Dotati di sogni ingenui e naif, portatori sani di cuori d’oro, i combattenti di questo film nemmeno ci provano a essere un po’ cattivi come il marketing si sforza di promettere, sono solo cresciuti nella parte sbagliata della città, sono solo giovani sedotte dalle compagnie meno indicate e padri che fanno di tutto per una figlia. Malvagi costretti a lavorare per il governo (quello sì, il vero criminale) messi all’opera contro un’antica divinità in un’unica notte d’inferno, i membri della Suicide Squad sono dunque pedinati per tutto il tempo dal solo vero villain che il film conosca: la donna che li ha messi insieme per conto dello stato, che gli tiene testa e gli mette paura senza nessun potere speciale che non siano gli occhi a mezz’asta di Viola Davis.
La collaborazione tra la Dc Comics e la Warner porta (che film dopo film sta parallelamente creando anche la squadra dei buoni, la Justice League) alla nascita di un film poliziesco con costumi e maschere, un divertente e ritmato incontro tra la tradizione noir europea e le richieste dei blockbuster americani: la musica ( Eminem ,Bohemian Rapsody,Imagine Dragons ) , le frasi a effetto, l’umorismo, il buon sentimentalismo e tutto quello che di più grossolano e basilare può divertire.
Il film Suicide Squad è un insieme di autoironia, ottima azione e valenti idee di messa in scena. Dalla prima parte volutamente schematica, pensata a misura d’introduzione di ogni personaggio, scheda per scheda (i singoli frammenti sono gustosissimi), fino agli assoli di Will Smith, che coinvolto in un film corale con il ruolo di maggior importanza dimostra subito come mai il suo cachet sia maggiore rispetto al resto del cast, passando per le ironie di Margot Robbie, linea comica e al tempo stesso romantica di un blockbuster fondato sulle poche donne in un mondo di uomini . È lei, con la sua Harley Quinn, l’altro polo d’attrazione della storia, quello che si oppone alla già citata e terribile Amanda Waller di Viola Davis. Candida e spietata al tempo stesso, crocerossina e bastarda senza gloria, sessualmente folle e già solo per questo attraente ma anche teneramente innamorata senza speranza, Margot Robbie a braccetto con il suo personaggio sembra piegare i soliti odiosi stereotipi femminili sia cavalcandoli che negandoli.
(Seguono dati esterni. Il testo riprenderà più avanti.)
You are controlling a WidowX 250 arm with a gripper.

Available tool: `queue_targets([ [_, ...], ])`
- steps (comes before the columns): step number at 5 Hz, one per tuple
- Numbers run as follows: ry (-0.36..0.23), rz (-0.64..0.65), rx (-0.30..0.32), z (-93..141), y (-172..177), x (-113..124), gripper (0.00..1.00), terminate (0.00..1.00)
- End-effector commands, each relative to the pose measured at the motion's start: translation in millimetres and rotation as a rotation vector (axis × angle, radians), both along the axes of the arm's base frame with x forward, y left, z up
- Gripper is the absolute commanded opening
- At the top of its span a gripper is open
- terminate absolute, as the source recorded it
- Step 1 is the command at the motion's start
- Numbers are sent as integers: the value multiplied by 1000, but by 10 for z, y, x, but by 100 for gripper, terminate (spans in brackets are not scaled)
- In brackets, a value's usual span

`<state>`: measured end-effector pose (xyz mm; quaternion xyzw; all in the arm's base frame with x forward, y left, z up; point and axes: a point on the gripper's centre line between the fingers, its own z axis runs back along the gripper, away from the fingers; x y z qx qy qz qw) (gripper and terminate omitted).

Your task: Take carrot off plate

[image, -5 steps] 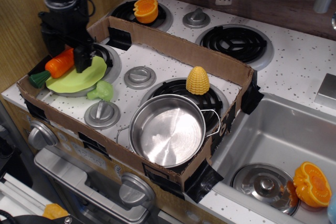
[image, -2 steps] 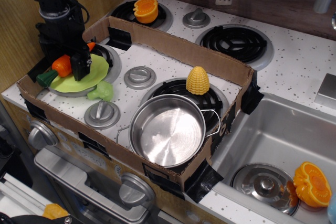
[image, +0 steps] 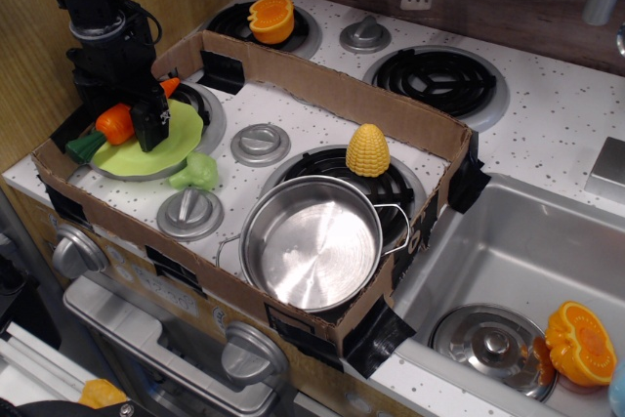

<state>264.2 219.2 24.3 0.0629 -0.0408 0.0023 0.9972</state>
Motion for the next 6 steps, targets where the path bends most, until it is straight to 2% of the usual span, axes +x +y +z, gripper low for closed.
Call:
queue_targets([
  [1,-11,-33,39,144,91,34,0,0],
  [2,-23,-48,108,214,58,67,0,0],
  [3,-7,-58,145,367,-17,139,0,0],
  [4,-10,-36,171,527,-152,237,0,0],
  [6,-9,61,197,861,-515,603,0,0],
])
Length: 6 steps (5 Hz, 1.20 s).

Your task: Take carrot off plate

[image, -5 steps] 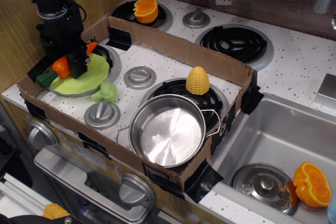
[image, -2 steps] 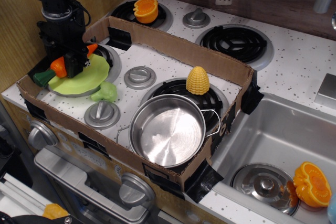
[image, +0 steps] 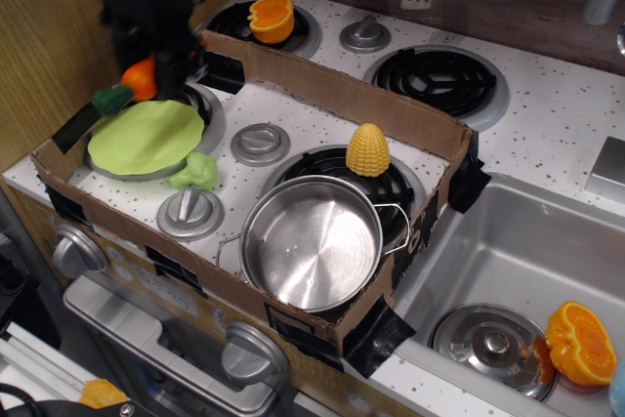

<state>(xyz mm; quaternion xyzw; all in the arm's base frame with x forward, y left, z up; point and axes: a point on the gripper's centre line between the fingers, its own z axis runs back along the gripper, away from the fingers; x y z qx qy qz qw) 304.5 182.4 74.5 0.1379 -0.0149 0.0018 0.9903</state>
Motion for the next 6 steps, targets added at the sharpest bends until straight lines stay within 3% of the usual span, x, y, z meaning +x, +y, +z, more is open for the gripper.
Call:
queue_targets([
  [1,-81,137,37,383,-297,321,0,0],
  [2,-93,362,-22,287,-355,403,0,0],
  [3,-132,592,-45,136,-362,408,0,0],
  [4,-220,791,-33,14,-392,409,0,0],
  [5,-241,894,-34,-58,-364,462,0,0],
  [6,-262,884,-50,-141,-300,517,0,0],
])
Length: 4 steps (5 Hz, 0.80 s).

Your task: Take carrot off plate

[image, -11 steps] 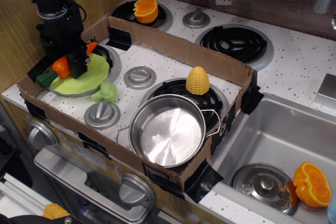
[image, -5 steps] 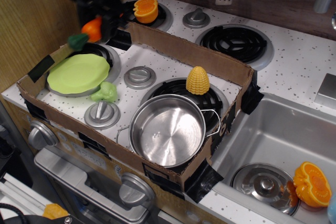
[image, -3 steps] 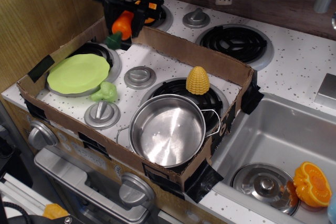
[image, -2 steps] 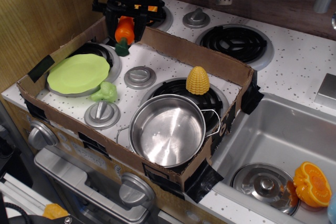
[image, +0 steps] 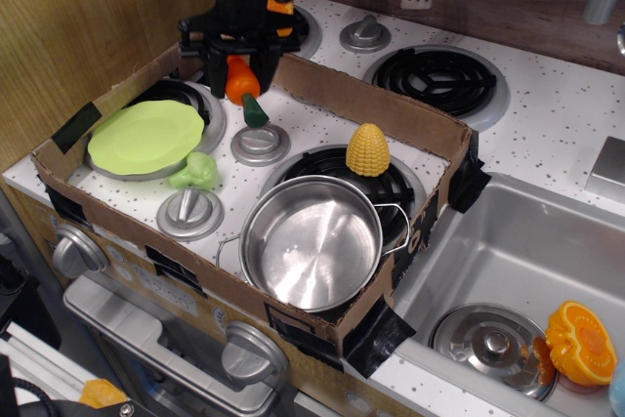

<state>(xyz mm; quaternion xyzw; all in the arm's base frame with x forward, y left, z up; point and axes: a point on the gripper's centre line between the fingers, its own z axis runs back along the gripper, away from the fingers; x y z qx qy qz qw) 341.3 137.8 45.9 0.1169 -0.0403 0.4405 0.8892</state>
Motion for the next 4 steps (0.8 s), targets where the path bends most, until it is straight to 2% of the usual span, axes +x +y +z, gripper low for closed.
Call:
queue_targets([
  [1,-79,-12,-7,88,195,222,0,0],
  [3,-143,-8,-24,-7,282,314,0,0],
  [4,-186,-31,-63,-58,285,313,100,0],
])
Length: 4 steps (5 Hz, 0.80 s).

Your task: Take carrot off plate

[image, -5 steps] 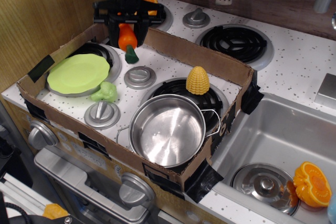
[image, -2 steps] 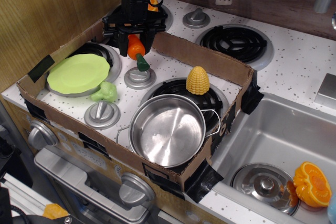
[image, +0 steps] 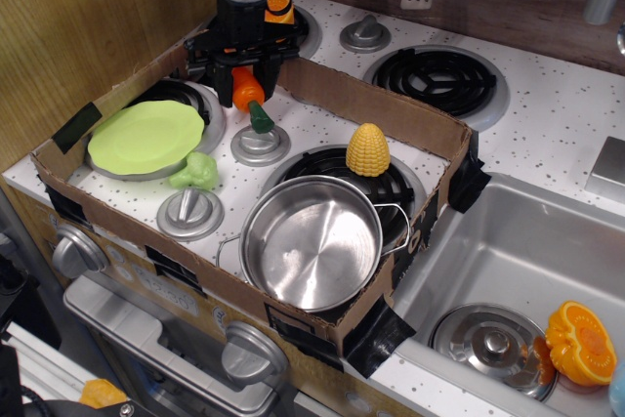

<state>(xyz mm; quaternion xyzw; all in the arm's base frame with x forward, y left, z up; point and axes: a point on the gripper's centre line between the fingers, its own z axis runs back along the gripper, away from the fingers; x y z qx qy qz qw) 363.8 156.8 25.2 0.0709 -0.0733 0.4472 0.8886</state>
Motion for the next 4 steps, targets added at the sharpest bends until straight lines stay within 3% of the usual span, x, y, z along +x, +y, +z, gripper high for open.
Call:
queue_targets([
  [1,-99,-66,10,201,101,85,100,0],
  [3,-100,-113,73,501,101,112,100,0],
  [4,-121,-162,64,706,81,124,100,100],
])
È così resa piena giustizia a uno dei personaggi più interessanti della scuderia DC, la spalla di Joker che qui ruba la scena al suo amato, folle , nella versione di Jared Leto, sempre intenso senza un vero perché, capace di sfruttare il nuovo look da dandy criminale emo, con un corpo marchiato oltre che dal solito acido anche dalla sua volontà e dalla sua pazzia. Un Joker particolarmente umano, shakespeariano ( una scena su tutte esterna la sua umanità e il suo attaccamento verso l’ amata Harley ) . Leto per interpretare il Joker infatti ha preso ispirazione dai boss della droga messicani, da alcune opere di Jodorowsky e ha avuto dei colloqui con vari medici e psicopatici.